Moreover, a monument was built in 1892, at the very place of the fight. The following inscription can be read there:

Ils furent ici moins de soixante
Opposés à toute un armée,
Sa masse les écrasa.
La vie plutôt que le courage
Abandonna ces soldats Français
Le 30 avril 1863.


"Here there were less than sixty opposed to a whole army. Its mass crushed them. Life abandoned these French soldiers before courage. The 30th of April 1863."
gridlore: Doug looking off camera with a grin (Default)
2023-04-30 10:50 pm
Entry tags:

Why Camerone Day matters to me.

Every April 30th, I post the Recitation of Camerone. The day 65 men of the Légion étrangère held off nearly 2,000 Mexican troops in a meaningless battle that accomplished the Legion's mission, ensuring a vital supply convoy made it to the French Army.
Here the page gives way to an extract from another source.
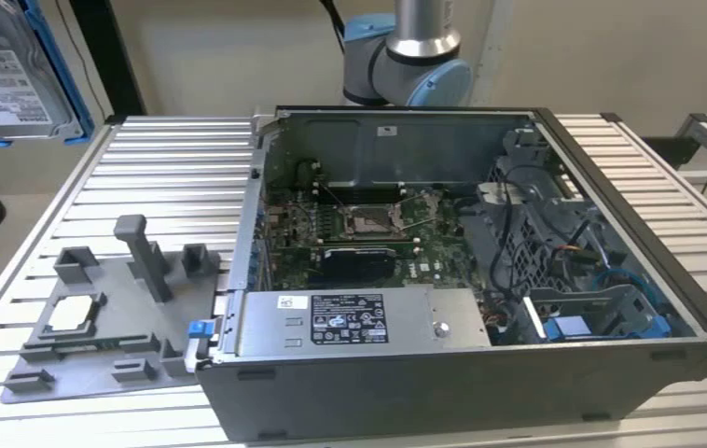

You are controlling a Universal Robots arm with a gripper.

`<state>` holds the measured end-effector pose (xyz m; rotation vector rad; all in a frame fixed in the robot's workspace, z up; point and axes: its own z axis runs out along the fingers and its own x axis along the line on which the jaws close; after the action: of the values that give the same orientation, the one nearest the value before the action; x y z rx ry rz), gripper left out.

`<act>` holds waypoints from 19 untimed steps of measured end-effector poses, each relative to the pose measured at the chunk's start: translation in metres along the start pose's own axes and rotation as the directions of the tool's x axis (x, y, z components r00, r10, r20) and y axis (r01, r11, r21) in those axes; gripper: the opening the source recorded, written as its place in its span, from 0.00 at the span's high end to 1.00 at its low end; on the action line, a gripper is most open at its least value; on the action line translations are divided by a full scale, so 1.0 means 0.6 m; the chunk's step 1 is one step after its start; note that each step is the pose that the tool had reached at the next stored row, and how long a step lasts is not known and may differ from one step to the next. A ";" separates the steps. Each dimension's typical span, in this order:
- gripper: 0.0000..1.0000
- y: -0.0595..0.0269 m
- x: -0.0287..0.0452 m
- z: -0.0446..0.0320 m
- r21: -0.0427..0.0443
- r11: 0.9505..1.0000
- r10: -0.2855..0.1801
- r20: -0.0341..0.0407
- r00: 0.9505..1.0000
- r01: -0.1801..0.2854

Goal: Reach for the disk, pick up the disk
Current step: 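Pick up the disk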

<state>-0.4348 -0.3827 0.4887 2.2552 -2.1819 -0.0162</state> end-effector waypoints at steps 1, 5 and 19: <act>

I first learned about this event when I was in the 3rd Ranger Battalion. We had a full battalion PT session, and the Command Sergeant Major read us the Recitation, explained what happened, and made the point that this is what Infantry do. We fight. Against the worst odds, we fight when we've been denied food or water for a day; when every bone aches and every friend by our side is dead or dying, we fight.

My decision to go Infantry was based on a 17-year-old's thirst for adventure. I wanted to run around with a machine gun and eat snakes. Infantry OSUT (One Station Unit Training) in Alpha Company, 7th Battalion, 1st Infantry Training Brigade at Fort Benning reshaped my body, and it also reshaped my mind.

I learned confidence and determination. I found that what I thought were my limits were just the beginning of my possibilities. In those thirteen weeks, I mastered the basic skills of an 11-Bravo Light Weapons Infantryman and gained control of myself in a way I never had as a rootless teenager. I was a soldier. I had a mission. Follow Me.

Being in the United States Army in the mid-80s meant that we still expected to eventually fight the Soviet Union and the Warsaw Pact at some point. The expected lifespan of an infantryman facing that onslaught was measured in minutes. We were ready to be fed into a meatgrinder that included chemical weapon attacks and potential tactical nukes, and we did it wearing steel helmets that hadn't changed much since WWII and no body armor.

WWIII would have featured endless replays of Camreone as pockets of defending troops held out until the last breath, the final measure of devotion to duty, as 19-year-old NATO troops gave their lives. I was one of them. I knew exactly what my chances were in Germany or the ROK. It's what I trained for. It was my job.

The war never came. But in 1995, I fought a different kind of war. I was diagnosed with Stage IV-B Hodgkin's Lymphoma and given a 60% chance of living to see my 30th birthday. I am the Infantry. I went to war. The same strength I got from serving, the same toughening to rough times, the same willpower to get through and complete the mission was focused on surviving chemotherapy.

I won but at a cost.

This year marks forty years since I raised my right hand and swore to defend the Constitution of the United States. My oath still stands. I am still the Infantry. And, if necessary, I will still fight to hold the Inn at Camerone, no matter when that ends up being.

I have munitions. I will not surrender.